→ **ABOUT THIS TASK**: Everything in the records must be copied exactly except the pictures.

┌────────

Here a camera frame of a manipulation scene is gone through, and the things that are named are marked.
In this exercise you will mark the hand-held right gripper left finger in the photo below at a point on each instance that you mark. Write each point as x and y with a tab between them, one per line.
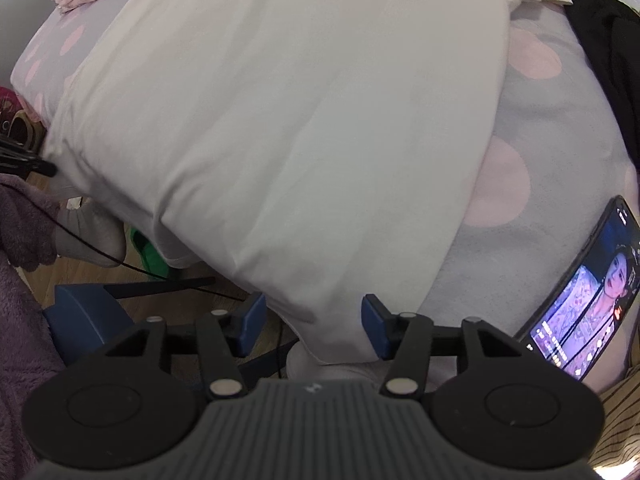
252	327

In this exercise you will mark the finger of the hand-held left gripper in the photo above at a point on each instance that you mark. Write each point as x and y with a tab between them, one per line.
35	166

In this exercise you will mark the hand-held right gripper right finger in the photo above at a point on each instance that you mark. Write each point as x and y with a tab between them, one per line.
377	330

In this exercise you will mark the white t-shirt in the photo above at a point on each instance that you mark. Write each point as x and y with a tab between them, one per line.
275	135

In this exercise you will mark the beige shoe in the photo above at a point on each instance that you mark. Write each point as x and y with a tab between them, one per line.
27	132

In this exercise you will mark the pink shoe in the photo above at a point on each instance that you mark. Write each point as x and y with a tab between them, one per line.
7	102

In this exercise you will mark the person's left socked foot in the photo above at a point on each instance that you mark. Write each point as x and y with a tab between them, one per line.
95	225

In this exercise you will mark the green slipper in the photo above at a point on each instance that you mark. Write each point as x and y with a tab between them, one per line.
145	255

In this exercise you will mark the blue chair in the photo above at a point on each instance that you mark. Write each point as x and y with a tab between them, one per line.
80	320

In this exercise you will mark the purple fleece robe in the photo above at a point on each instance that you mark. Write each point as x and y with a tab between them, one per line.
20	335

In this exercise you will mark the black smartphone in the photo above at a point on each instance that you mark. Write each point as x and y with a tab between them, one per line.
585	300

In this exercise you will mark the striped beige cloth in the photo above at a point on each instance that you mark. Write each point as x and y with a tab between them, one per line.
622	410

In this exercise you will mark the grey pink-dotted bed sheet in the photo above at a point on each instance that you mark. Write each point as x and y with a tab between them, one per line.
560	135

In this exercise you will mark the black garment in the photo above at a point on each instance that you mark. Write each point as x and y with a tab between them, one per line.
610	45

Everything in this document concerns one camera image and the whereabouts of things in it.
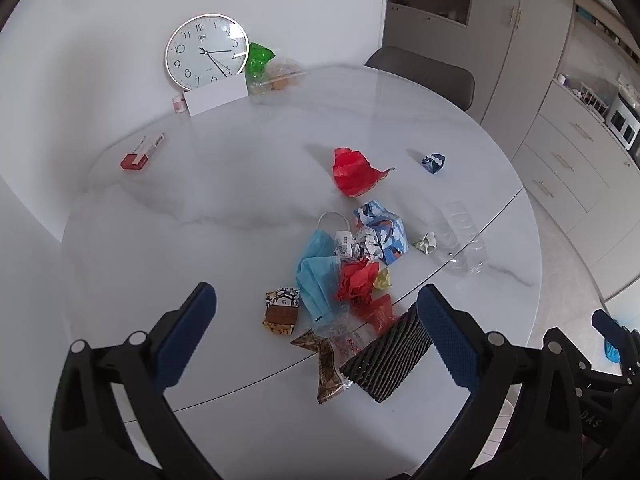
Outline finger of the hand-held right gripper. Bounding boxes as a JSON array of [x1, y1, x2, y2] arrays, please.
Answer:
[[591, 309, 640, 376]]

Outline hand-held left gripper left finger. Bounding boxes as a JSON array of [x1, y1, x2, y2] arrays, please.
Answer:
[[47, 281, 223, 480]]

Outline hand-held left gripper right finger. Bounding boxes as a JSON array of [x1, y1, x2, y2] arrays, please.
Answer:
[[410, 284, 591, 480]]

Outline white printed paper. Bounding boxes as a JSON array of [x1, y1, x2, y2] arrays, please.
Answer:
[[334, 230, 371, 261]]

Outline black foam net sleeve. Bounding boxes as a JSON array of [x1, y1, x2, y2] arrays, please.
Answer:
[[339, 302, 434, 404]]

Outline red clear plastic wrapper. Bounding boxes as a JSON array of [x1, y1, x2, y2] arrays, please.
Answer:
[[357, 294, 399, 333]]

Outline brown snack packet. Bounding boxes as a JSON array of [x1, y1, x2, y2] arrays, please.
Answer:
[[262, 287, 301, 336]]

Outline clear plastic tray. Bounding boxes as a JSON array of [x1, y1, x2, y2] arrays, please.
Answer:
[[432, 201, 488, 277]]

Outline clear wrapper with red print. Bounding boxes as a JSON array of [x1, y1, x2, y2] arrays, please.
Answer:
[[315, 322, 381, 366]]

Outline red crumpled plastic film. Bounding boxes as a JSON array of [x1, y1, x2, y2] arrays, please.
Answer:
[[336, 258, 381, 306]]

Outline blue patterned crumpled paper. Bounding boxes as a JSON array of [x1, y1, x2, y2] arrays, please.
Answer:
[[353, 201, 411, 266]]

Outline gold brown foil wrapper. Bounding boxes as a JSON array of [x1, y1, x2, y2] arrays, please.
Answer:
[[290, 328, 353, 404]]

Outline blue face mask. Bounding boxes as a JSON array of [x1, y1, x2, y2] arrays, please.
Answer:
[[295, 211, 351, 322]]

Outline beige drawer cabinet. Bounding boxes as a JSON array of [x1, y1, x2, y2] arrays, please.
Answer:
[[510, 80, 640, 301]]

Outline red white box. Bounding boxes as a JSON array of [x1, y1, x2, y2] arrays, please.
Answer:
[[120, 132, 166, 171]]

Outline large red crumpled wrapper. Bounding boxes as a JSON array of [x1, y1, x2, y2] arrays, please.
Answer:
[[332, 147, 396, 198]]

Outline white oven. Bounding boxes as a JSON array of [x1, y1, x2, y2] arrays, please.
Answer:
[[604, 92, 640, 148]]

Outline white paper card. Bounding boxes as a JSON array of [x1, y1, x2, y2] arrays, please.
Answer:
[[183, 81, 249, 117]]

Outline clear plastic bottle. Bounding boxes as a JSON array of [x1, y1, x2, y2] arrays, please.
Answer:
[[245, 72, 271, 98]]

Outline grey chair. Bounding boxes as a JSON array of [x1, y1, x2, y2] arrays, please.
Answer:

└────────

→ **TASK OUTPUT**:
Here a camera frame of a manipulation scene is gone through, and the things that are named are marked.
In this exercise you will mark the hand-held right gripper left finger in the photo below at a point on each instance that you mark. Write each point as x and y with a tab between them, one per line.
252	327

In this exercise you will mark the finger of the hand-held left gripper in the photo above at a point on each instance that you mark. Write each point as x and y with a tab between them, one per line.
35	166

In this exercise you will mark the hand-held right gripper right finger in the photo above at a point on each instance that you mark. Write each point as x and y with a tab between them, one per line.
377	330

In this exercise you will mark the white t-shirt in the photo above at a point on each instance that you mark. Write each point as x and y with a tab between them, one per line.
275	135

In this exercise you will mark the beige shoe in the photo above at a point on each instance that you mark. Write each point as x and y with a tab between them, one per line.
27	132

In this exercise you will mark the pink shoe in the photo above at a point on each instance that you mark. Write each point as x and y with a tab between them, one per line.
7	102

In this exercise you will mark the person's left socked foot in the photo above at a point on each instance that you mark. Write each point as x and y with a tab between them, one per line.
95	225

In this exercise you will mark the green slipper in the photo above at a point on each instance that you mark. Write each point as x and y with a tab between them, one per line.
145	255

In this exercise you will mark the blue chair in the photo above at a point on each instance that you mark. Write each point as x and y with a tab between them, one per line.
80	320

In this exercise you will mark the purple fleece robe in the photo above at a point on each instance that you mark. Write each point as x and y with a tab between them, one per line.
20	335

In this exercise you will mark the black smartphone in the photo above at a point on each instance that you mark. Write each point as x and y with a tab between them, one per line.
585	300

In this exercise you will mark the striped beige cloth in the photo above at a point on each instance that you mark. Write each point as x and y with a tab between them, one per line.
622	410

In this exercise you will mark the grey pink-dotted bed sheet in the photo above at a point on each instance that you mark. Write each point as x and y with a tab between them, one per line.
560	135

In this exercise you will mark the black garment in the photo above at a point on each instance that you mark. Write each point as x and y with a tab between them, one per line.
610	45

Everything in this document concerns one camera image and the whereabouts of things in it.
Outline finger of the hand-held right gripper. Bounding boxes as a JSON array of [x1, y1, x2, y2] arrays, please.
Answer:
[[591, 309, 640, 376]]

Outline hand-held left gripper left finger. Bounding boxes as a JSON array of [x1, y1, x2, y2] arrays, please.
Answer:
[[47, 281, 223, 480]]

Outline hand-held left gripper right finger. Bounding boxes as a JSON array of [x1, y1, x2, y2] arrays, please.
Answer:
[[410, 284, 591, 480]]

Outline white printed paper. Bounding boxes as a JSON array of [x1, y1, x2, y2] arrays, please.
Answer:
[[334, 230, 371, 261]]

Outline black foam net sleeve. Bounding boxes as a JSON array of [x1, y1, x2, y2] arrays, please.
Answer:
[[339, 302, 434, 404]]

Outline red clear plastic wrapper. Bounding boxes as a JSON array of [x1, y1, x2, y2] arrays, please.
Answer:
[[357, 294, 399, 333]]

Outline brown snack packet. Bounding boxes as a JSON array of [x1, y1, x2, y2] arrays, please.
Answer:
[[262, 287, 301, 336]]

Outline clear plastic tray. Bounding boxes as a JSON array of [x1, y1, x2, y2] arrays, please.
Answer:
[[432, 201, 488, 277]]

Outline clear wrapper with red print. Bounding boxes as a JSON array of [x1, y1, x2, y2] arrays, please.
Answer:
[[315, 322, 381, 366]]

Outline red crumpled plastic film. Bounding boxes as a JSON array of [x1, y1, x2, y2] arrays, please.
Answer:
[[336, 258, 381, 306]]

Outline blue patterned crumpled paper. Bounding boxes as a JSON array of [x1, y1, x2, y2] arrays, please.
Answer:
[[353, 201, 411, 266]]

Outline gold brown foil wrapper. Bounding boxes as a JSON array of [x1, y1, x2, y2] arrays, please.
Answer:
[[290, 328, 353, 404]]

Outline blue face mask. Bounding boxes as a JSON array of [x1, y1, x2, y2] arrays, please.
Answer:
[[295, 211, 351, 322]]

Outline beige drawer cabinet. Bounding boxes as a JSON array of [x1, y1, x2, y2] arrays, please.
Answer:
[[510, 80, 640, 301]]

Outline red white box. Bounding boxes as a JSON array of [x1, y1, x2, y2] arrays, please.
Answer:
[[120, 132, 166, 171]]

Outline large red crumpled wrapper. Bounding boxes as a JSON array of [x1, y1, x2, y2] arrays, please.
Answer:
[[332, 147, 396, 198]]

Outline white oven. Bounding boxes as a JSON array of [x1, y1, x2, y2] arrays, please.
Answer:
[[604, 92, 640, 148]]

Outline white paper card. Bounding boxes as a JSON array of [x1, y1, x2, y2] arrays, please.
Answer:
[[183, 81, 249, 117]]

Outline clear plastic bottle. Bounding boxes as a JSON array of [x1, y1, x2, y2] arrays, please.
Answer:
[[245, 72, 271, 98]]

Outline grey chair. Bounding boxes as a JSON array of [x1, y1, x2, y2] arrays, please.
Answer:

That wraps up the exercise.